● Task to carry out:
Extract the lines that carry the string "highlight" from the listing.

(Beginning of The input)

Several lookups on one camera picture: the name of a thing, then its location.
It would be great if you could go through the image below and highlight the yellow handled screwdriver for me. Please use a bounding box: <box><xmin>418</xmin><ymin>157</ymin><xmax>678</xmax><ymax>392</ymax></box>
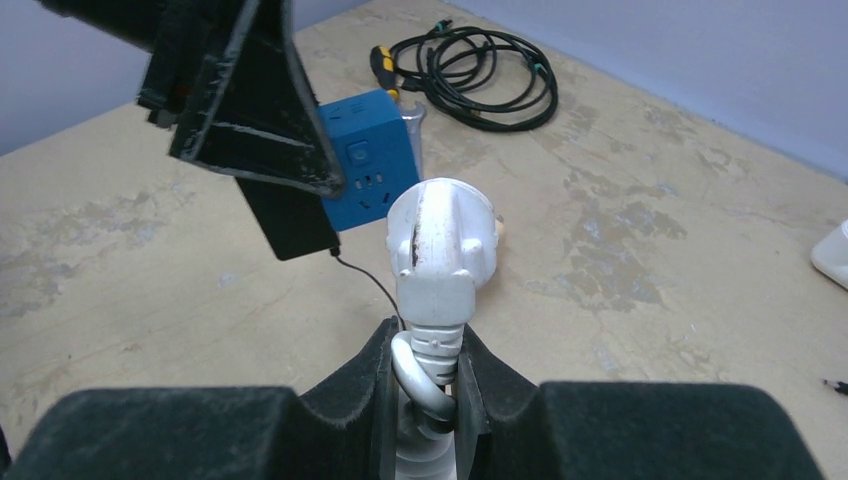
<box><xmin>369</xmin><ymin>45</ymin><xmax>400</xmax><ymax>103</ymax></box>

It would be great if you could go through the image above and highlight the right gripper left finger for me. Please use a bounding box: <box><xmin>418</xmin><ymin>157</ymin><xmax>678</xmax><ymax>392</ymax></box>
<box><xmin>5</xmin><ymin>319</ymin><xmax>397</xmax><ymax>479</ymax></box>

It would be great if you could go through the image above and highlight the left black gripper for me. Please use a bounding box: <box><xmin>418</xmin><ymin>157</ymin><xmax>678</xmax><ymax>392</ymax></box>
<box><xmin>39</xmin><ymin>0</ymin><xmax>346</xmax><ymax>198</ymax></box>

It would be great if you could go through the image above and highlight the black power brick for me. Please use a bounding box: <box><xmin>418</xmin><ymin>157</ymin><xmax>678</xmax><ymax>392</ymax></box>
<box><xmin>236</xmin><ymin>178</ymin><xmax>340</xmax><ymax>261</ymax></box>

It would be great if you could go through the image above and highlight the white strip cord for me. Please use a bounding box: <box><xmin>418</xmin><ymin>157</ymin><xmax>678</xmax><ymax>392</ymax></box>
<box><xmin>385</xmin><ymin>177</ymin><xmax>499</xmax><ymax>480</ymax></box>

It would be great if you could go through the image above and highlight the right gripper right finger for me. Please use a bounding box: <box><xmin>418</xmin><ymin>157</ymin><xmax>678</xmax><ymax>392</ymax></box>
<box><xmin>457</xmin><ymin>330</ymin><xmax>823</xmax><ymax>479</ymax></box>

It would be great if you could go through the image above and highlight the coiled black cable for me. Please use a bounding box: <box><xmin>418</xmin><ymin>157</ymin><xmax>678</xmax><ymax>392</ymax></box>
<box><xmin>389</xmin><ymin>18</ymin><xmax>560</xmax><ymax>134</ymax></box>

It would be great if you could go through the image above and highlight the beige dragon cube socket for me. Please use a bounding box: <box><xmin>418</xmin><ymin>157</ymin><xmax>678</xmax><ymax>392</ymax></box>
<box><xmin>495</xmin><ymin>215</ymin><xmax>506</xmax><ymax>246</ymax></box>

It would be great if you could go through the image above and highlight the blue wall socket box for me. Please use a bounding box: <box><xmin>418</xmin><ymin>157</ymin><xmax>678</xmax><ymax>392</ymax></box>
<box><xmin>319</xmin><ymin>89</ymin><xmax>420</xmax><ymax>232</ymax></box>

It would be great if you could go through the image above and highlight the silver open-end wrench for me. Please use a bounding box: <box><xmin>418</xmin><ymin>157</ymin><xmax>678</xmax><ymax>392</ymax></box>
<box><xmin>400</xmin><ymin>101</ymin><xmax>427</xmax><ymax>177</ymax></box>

(End of The input)
(Beginning of The input)

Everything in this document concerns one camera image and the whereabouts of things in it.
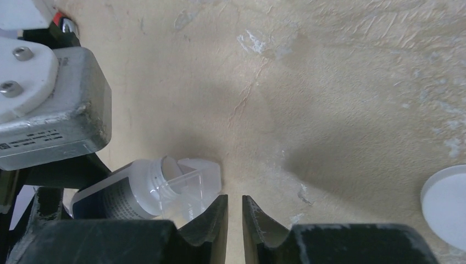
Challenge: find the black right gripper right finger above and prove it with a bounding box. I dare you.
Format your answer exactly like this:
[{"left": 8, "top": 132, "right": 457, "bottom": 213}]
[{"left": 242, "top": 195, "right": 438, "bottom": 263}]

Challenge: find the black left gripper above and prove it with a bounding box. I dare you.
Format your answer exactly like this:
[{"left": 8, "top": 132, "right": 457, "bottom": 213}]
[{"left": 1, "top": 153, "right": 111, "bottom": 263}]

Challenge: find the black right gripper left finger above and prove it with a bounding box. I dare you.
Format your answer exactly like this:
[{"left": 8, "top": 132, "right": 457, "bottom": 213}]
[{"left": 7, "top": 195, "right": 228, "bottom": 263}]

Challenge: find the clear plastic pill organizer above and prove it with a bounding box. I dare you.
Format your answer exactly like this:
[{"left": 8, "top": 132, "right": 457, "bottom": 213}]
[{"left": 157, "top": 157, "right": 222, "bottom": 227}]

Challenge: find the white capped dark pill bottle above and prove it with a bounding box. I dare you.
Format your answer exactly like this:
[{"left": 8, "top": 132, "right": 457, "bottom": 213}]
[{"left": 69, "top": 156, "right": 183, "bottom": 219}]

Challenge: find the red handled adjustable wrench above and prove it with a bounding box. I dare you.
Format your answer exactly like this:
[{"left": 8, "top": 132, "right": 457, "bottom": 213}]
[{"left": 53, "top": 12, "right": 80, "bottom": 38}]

(End of The input)
(Beginning of The input)

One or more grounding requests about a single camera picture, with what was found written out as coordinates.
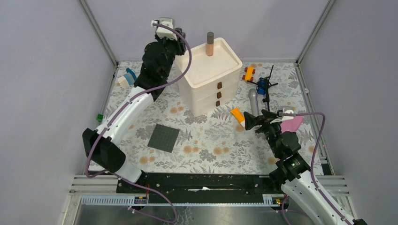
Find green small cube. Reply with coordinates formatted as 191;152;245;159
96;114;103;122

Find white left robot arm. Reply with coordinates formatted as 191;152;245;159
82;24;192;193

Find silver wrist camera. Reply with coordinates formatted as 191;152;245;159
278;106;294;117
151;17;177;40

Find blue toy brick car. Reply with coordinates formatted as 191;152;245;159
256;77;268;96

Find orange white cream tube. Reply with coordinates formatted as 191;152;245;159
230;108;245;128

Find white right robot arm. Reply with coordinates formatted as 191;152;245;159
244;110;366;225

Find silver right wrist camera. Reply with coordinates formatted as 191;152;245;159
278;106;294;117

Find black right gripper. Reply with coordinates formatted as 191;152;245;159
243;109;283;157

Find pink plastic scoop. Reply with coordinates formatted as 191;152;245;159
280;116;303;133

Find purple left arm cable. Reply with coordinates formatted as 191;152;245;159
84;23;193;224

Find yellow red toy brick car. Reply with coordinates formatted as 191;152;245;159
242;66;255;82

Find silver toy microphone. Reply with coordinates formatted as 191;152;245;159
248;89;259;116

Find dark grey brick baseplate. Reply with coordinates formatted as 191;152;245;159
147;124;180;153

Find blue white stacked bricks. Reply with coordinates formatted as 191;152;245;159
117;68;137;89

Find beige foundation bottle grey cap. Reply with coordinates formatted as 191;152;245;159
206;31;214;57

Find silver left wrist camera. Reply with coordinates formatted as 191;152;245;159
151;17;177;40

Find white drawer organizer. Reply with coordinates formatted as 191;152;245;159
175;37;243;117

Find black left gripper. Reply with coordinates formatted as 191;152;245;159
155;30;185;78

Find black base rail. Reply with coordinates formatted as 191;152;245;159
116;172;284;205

(End of The input)

● Result for this exercise:
It would be great if you could go through the image below and highlight the yellow handled screwdriver for me. Please use a bounding box: <box><xmin>418</xmin><ymin>157</ymin><xmax>678</xmax><ymax>392</ymax></box>
It would be great if you could go through the image above and highlight the right gripper left finger for me. Please use a bounding box: <box><xmin>418</xmin><ymin>157</ymin><xmax>678</xmax><ymax>392</ymax></box>
It would be great if you could go through the image above and highlight the left black gripper for me. Please use a bounding box: <box><xmin>418</xmin><ymin>157</ymin><xmax>678</xmax><ymax>392</ymax></box>
It would be great if you could go through the image above and highlight the black power brick for me. Please use a bounding box: <box><xmin>418</xmin><ymin>157</ymin><xmax>678</xmax><ymax>392</ymax></box>
It would be great if you could go through the image above and highlight the white strip cord for me. Please use a bounding box: <box><xmin>418</xmin><ymin>157</ymin><xmax>678</xmax><ymax>392</ymax></box>
It would be great if you could go through the image above and highlight the right gripper right finger for me. Please use a bounding box: <box><xmin>418</xmin><ymin>157</ymin><xmax>678</xmax><ymax>392</ymax></box>
It would be great if you could go through the image above and highlight the coiled black cable for me. Please use a bounding box: <box><xmin>418</xmin><ymin>157</ymin><xmax>678</xmax><ymax>392</ymax></box>
It would be great if you could go through the image above and highlight the beige dragon cube socket for me. Please use a bounding box: <box><xmin>418</xmin><ymin>157</ymin><xmax>678</xmax><ymax>392</ymax></box>
It would be great if you could go through the image above and highlight the blue wall socket box for me. Please use a bounding box: <box><xmin>418</xmin><ymin>157</ymin><xmax>678</xmax><ymax>392</ymax></box>
It would be great if you could go through the image above and highlight the silver open-end wrench for me. Please use a bounding box: <box><xmin>418</xmin><ymin>157</ymin><xmax>678</xmax><ymax>392</ymax></box>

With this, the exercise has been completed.